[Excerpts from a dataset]
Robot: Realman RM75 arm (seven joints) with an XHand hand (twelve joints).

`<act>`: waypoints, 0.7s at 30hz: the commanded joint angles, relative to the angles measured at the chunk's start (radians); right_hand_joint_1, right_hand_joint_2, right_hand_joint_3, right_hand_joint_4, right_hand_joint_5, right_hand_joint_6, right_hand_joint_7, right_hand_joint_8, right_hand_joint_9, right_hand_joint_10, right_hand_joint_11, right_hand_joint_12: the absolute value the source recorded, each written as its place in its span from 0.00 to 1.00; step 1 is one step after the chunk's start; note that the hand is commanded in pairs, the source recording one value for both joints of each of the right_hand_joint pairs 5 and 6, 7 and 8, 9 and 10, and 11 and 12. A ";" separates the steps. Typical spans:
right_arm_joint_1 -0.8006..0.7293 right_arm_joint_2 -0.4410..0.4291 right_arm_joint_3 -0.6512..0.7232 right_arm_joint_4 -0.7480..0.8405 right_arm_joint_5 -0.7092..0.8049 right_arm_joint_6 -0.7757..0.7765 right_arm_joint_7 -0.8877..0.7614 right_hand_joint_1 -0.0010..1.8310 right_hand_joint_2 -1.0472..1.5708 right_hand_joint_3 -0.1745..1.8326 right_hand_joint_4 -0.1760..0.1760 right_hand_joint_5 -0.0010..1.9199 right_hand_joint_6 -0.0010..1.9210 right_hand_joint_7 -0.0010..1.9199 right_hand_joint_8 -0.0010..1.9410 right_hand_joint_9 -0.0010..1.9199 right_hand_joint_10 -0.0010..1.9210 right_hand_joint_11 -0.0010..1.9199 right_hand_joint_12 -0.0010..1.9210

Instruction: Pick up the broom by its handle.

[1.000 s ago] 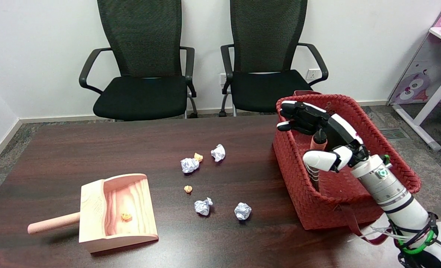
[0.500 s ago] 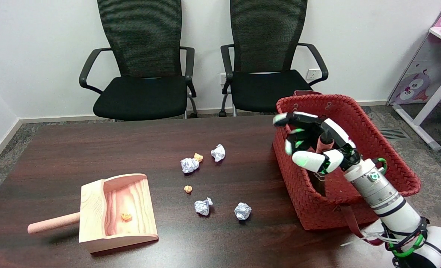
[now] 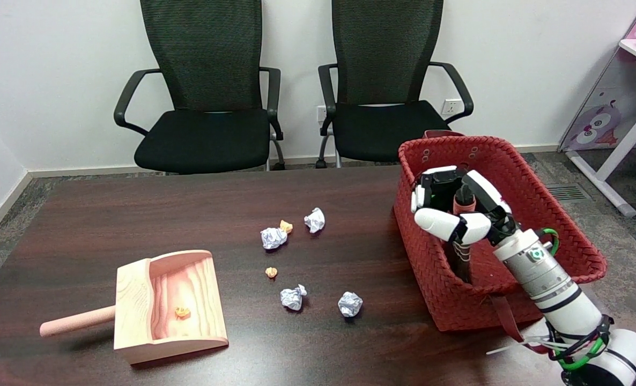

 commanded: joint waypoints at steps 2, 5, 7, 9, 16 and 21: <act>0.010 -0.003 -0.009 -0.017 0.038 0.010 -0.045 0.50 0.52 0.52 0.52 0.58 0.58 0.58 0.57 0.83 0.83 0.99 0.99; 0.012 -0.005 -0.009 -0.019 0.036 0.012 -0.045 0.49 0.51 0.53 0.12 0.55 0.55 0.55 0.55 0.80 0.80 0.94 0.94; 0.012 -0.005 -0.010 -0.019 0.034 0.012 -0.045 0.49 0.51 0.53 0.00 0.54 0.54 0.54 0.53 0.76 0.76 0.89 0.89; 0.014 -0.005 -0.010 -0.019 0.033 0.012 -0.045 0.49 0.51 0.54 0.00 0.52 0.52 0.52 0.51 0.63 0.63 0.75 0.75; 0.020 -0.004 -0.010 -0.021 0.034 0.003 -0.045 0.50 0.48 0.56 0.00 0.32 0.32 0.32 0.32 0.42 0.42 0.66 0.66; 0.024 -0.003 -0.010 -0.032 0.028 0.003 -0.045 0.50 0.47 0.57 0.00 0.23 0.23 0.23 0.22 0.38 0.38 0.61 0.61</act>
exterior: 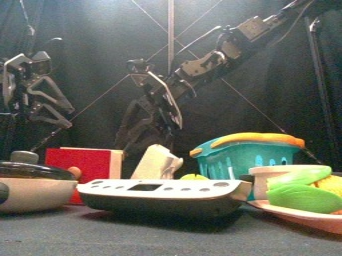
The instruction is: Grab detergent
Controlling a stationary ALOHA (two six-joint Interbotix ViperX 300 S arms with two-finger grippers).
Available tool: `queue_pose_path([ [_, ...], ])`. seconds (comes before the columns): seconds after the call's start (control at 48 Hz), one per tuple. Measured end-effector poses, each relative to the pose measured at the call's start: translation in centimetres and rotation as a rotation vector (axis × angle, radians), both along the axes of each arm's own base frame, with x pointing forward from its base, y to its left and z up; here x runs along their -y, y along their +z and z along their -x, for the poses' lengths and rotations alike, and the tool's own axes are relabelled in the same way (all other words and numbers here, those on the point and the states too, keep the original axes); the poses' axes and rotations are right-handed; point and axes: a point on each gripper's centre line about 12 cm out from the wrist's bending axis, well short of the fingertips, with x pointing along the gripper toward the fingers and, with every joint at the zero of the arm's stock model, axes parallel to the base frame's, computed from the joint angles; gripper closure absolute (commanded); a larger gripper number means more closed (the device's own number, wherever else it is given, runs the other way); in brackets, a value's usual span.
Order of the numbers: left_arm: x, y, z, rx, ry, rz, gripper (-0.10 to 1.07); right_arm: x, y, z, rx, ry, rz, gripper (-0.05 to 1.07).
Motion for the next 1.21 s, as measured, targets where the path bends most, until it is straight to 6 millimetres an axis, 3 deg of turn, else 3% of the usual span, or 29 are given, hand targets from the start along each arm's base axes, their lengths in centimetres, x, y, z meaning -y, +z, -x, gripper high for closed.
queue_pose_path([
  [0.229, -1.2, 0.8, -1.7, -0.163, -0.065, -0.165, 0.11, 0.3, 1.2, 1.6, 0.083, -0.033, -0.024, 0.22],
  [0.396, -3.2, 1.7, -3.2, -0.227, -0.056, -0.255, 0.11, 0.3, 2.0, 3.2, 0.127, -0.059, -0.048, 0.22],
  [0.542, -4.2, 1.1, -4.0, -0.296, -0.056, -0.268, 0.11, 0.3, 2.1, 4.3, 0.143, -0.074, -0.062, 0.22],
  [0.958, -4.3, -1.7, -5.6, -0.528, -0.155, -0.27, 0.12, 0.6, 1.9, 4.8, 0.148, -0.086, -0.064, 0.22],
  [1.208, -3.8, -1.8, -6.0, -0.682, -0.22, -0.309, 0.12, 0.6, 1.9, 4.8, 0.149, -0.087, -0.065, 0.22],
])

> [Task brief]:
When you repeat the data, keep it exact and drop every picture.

> [Answer box]:
Robot: Realman RM75 arm (seven joints) with an XHand hand (twelve joints).

`<act>`: waypoints, 0.7s at 30hz: the commanded joint angles, relative to the angles measured at the chunk's start (radians); right_hand_joint_1, right_hand_joint_2, right_hand_joint_3, right_hand_joint_4, right_hand_joint_5, right_hand_joint_6, right_hand_joint_7, right_hand_joint_8, right_hand_joint_9, right_hand_joint_10, right_hand_joint_11, right_hand_joint_12: the absolute value the source recorded, each written as its place in its span from 0.00 to 1.00; step 1 is one step after the chunk's start; note that the hand is commanded in pairs, the source recording one value for both joints of each of the right_hand_joint pairs 5 and 6, 7 and 8, 9 and 10, and 11 and 12. A ";" separates the steps. Typical spans:
right_arm_joint_1 -0.8006..0.7293 right_arm_joint_2 -0.4410..0.4291 right_arm_joint_3 -0.6512..0.7232 right_arm_joint_4 -0.7480..0.8405 right_arm_joint_5 -0.7092..0.8049 right_arm_joint_6 -0.7757..0.7765 right_arm_joint_7 -0.8877..0.7614 right_hand_joint_1 -0.0010..1.8310 right_hand_joint_2 -1.0472..1.5708 right_hand_joint_3 -0.1745..1.8326 right_hand_joint_4 -0.1760..0.1760 right_hand_joint_5 -0.0010..1.9199 right_hand_joint_6 -0.0010..1.9210 right_hand_joint_7 -0.0010..1.9199 right_hand_joint_8 -0.0010..1.9410 right_hand_joint_9 -0.0010..1.9199 right_hand_joint_10 -0.0010..1.9210 right_hand_joint_11 -0.0010..1.9199 right_hand_joint_12 -0.0010..1.9210

Instruction: Pick up the broom by its handle.

[1.000 s ago] 
[0.500 s ago] 
[now] 

 commanded: joint waypoints at steps 2, 5, 7, 9, 16 and 21: <act>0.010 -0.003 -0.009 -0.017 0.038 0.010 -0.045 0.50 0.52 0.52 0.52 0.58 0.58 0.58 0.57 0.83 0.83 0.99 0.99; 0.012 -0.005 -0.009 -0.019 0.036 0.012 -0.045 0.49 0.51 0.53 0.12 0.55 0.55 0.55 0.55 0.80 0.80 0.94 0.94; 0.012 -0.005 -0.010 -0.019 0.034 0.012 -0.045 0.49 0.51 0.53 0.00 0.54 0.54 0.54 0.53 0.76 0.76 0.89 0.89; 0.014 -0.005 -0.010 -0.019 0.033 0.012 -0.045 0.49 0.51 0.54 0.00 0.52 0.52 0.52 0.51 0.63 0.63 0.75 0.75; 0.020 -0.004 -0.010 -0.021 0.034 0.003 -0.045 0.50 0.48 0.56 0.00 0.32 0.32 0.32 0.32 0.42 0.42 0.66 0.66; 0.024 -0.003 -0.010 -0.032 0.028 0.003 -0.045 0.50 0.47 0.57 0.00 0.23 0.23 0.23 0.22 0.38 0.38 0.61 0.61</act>
exterior: 
The instruction is: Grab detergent
Controlling a stationary ALOHA (two six-joint Interbotix ViperX 300 S arms with two-finger grippers).
Available tool: `queue_pose_path([ [_, ...], ])`. seconds (comes before the columns): seconds after the call's start (control at 48 Hz), one per tuple. Measured end-effector poses, each relative to the pose measured at the call's start: translation in centimetres and rotation as a rotation vector (axis × angle, radians), both along the axes of each arm's own base frame, with x pointing forward from its base, y to its left and z up; here x runs along their -y, y along their +z and z along their -x, for the poses' lengths and rotations alike, and the tool's own axes are relabelled in the same way (all other words and numbers here, those on the point and the states too, keep the original axes); the poses' axes and rotations are right-handed; point and axes: a point on each gripper's centre line about 12 cm out from the wrist's bending axis, well short of the fingertips, with x pointing along the gripper toward the fingers and, with every joint at the zero of the arm's stock model, axes parallel to the base frame's, computed from the joint angles; gripper closure absolute (commanded); a larger gripper number means more closed (the device's own number, wherever else it is given, runs the other way); in brackets, a value's usual span.
Order of the numbers: left_arm: x, y, z, rx, ry, rz, gripper (-0.10 to 1.07); right_arm: x, y, z, rx, ry, rz, gripper (-0.05 to 1.07).
Motion for the next 1.21 s, as measured, targets where the path bends most, until it is straight to 6 millimetres an axis, 3 deg of turn, else 3% of the usual span, or 29 are given, hand targets from the start along each arm's base axes, their lengths in centimetres, x, y, z meaning -y, +z, -x, gripper high for closed.
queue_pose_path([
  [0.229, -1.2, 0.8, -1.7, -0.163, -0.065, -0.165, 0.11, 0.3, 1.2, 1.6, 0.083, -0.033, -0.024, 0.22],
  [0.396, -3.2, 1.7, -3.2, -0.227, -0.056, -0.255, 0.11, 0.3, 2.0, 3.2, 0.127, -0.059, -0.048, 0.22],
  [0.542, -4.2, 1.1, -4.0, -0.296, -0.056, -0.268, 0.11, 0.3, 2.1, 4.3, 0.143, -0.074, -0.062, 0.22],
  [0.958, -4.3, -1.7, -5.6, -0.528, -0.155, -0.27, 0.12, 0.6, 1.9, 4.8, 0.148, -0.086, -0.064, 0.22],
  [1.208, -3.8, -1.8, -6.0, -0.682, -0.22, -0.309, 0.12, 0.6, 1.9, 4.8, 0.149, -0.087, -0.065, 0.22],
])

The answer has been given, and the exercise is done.